The component of the force from the remaining vertex-charge in the $\hat J$ direction will be $\frac{Q^2}{L^2}\frac{x}{L}$ where x is the distance from the vertex to the center of an equilateral triangle. It can be shown that $x=\frac{L/2}{\cos(\pi/6)}=\frac{L}{\sqrt{3}}$ therefore the net force in the $\hat J$ direction on one vertex-charge from the other 3 vertex-charges is:

$\sqrt{3}\frac{Q^2}{L^2}+\frac{1}{\sqrt{3}}\frac{Q^2}{L^2}=\frac{4}{\sqrt{3}}\frac{Q^2}{L^2}$

Since the charges are in equilibrium, the net force from the central-charge $q_0$ in the $\hat J$ direction $\vec F_{q_0\rightarrow Q}\cdot \hat J$ must equal the (negative of the) above expression.

It is clear that $\vec F_{q_0\rightarrow Q}\cdot \hat J=\frac{-q_0Q}{\ell ^2}(\frac{x}{\ell})$ where $\ell$ equals the distance from a vertex to the center of the tetrahedron (and $x$ is the same as before).

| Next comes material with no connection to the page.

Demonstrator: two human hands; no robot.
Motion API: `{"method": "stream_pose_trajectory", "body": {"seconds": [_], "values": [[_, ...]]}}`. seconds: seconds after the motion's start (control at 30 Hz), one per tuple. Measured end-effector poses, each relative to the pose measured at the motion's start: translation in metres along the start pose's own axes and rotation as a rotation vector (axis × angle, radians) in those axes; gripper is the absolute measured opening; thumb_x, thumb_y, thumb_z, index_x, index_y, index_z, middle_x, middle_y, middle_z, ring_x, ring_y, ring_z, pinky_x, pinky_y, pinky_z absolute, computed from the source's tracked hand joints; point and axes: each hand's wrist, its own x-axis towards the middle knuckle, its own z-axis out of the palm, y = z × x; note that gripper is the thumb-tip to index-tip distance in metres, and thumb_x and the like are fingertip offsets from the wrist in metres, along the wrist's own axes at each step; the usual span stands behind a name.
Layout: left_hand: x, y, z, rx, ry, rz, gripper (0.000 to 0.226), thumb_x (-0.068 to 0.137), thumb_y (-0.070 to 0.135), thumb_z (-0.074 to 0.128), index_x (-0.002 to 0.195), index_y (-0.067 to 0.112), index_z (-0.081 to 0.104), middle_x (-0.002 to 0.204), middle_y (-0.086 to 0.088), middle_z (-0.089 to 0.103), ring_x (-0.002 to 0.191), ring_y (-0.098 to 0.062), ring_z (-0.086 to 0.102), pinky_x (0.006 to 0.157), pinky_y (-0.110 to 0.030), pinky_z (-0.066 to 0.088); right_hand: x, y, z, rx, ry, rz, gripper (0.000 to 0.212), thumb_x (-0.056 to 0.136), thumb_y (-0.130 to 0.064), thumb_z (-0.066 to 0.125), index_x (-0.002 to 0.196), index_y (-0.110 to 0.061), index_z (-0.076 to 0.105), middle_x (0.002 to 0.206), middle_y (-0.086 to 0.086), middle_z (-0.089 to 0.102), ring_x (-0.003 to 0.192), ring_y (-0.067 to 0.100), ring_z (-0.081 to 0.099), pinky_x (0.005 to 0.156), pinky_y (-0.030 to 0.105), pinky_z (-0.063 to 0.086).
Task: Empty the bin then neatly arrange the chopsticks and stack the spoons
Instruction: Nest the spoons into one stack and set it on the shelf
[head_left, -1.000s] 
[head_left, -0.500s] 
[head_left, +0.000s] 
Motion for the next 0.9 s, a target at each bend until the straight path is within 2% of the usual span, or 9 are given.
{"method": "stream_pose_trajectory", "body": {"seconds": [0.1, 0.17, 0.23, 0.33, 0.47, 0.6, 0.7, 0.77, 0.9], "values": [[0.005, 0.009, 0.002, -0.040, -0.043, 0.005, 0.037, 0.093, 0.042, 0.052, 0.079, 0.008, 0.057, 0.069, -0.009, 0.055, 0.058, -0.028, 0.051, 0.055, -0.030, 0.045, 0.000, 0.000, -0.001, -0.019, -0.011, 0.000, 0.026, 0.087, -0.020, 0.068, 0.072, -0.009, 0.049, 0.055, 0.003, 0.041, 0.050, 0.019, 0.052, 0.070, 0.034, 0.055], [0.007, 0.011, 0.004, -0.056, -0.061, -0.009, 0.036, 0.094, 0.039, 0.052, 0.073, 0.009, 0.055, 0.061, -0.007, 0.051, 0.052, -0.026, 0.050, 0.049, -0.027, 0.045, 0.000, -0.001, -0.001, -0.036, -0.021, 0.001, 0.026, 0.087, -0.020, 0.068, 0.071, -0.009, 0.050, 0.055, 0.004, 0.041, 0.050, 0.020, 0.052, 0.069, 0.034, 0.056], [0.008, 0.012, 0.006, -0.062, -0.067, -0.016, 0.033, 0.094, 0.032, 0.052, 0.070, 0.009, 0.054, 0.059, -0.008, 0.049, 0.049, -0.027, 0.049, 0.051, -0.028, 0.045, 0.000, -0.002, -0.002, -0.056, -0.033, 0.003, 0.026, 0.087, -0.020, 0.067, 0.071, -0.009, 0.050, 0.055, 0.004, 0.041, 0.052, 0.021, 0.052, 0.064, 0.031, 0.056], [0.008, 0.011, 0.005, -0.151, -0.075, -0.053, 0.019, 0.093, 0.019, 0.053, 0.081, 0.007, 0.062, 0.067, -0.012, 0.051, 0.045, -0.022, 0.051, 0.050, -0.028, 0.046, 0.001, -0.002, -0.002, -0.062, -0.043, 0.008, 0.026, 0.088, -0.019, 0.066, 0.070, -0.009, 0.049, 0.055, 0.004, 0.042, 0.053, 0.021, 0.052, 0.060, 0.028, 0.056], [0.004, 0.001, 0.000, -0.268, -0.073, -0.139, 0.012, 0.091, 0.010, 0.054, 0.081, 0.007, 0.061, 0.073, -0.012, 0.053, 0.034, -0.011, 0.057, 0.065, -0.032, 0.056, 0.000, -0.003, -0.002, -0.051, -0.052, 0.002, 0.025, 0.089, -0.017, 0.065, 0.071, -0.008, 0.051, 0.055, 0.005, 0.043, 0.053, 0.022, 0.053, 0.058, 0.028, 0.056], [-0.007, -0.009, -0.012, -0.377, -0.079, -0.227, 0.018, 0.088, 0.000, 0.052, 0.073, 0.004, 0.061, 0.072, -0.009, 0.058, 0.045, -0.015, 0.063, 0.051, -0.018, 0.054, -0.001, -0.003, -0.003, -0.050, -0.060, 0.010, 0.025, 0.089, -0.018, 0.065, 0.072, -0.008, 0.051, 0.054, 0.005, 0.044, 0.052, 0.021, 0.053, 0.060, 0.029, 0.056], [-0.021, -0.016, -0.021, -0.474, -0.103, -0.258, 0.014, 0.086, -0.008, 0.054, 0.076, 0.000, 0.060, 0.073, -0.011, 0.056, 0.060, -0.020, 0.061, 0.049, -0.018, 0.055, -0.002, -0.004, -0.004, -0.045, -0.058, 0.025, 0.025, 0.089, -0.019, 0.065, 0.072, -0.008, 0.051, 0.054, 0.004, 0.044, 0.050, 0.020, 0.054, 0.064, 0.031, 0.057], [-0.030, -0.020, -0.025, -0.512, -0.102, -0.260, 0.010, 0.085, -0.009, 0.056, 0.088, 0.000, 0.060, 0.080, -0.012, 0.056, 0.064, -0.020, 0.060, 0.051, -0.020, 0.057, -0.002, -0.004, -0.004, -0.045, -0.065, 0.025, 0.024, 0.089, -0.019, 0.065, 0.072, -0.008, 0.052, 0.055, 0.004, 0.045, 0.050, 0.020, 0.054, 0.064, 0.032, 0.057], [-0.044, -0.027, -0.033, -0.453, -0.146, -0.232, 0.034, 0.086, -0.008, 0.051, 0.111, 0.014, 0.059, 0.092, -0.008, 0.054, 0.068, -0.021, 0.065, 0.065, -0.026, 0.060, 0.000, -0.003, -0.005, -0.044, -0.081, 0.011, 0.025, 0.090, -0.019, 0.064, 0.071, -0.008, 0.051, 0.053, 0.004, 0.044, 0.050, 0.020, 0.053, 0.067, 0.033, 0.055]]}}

To find $\ell$ I first found the height of the tetrahedron $y=\sqrt{L^2-x^2}=\sqrt{\frac{2}{3}}L$ . I then noted that $\ell^2=(y-\ell)^2+x^2$ therefore $\ell=\sqrt{\frac{8}{3}}L$ and so $\vec F_{q_0\rightarrow Q}\cdot \hat J=\frac{-16\sqrt{2}Qq_0}{9L^2}$

(Some of what I've said may not make sense until you think about it visually.)

Thus our equilibrium constraint is $\frac{-16\sqrt{2}Qq_0}{9L^2}=\frac{4Q^2}{\sqrt{3}L^2}\Rightarrow \frac{Q^2}{q_0^2}=\frac{32}{27}$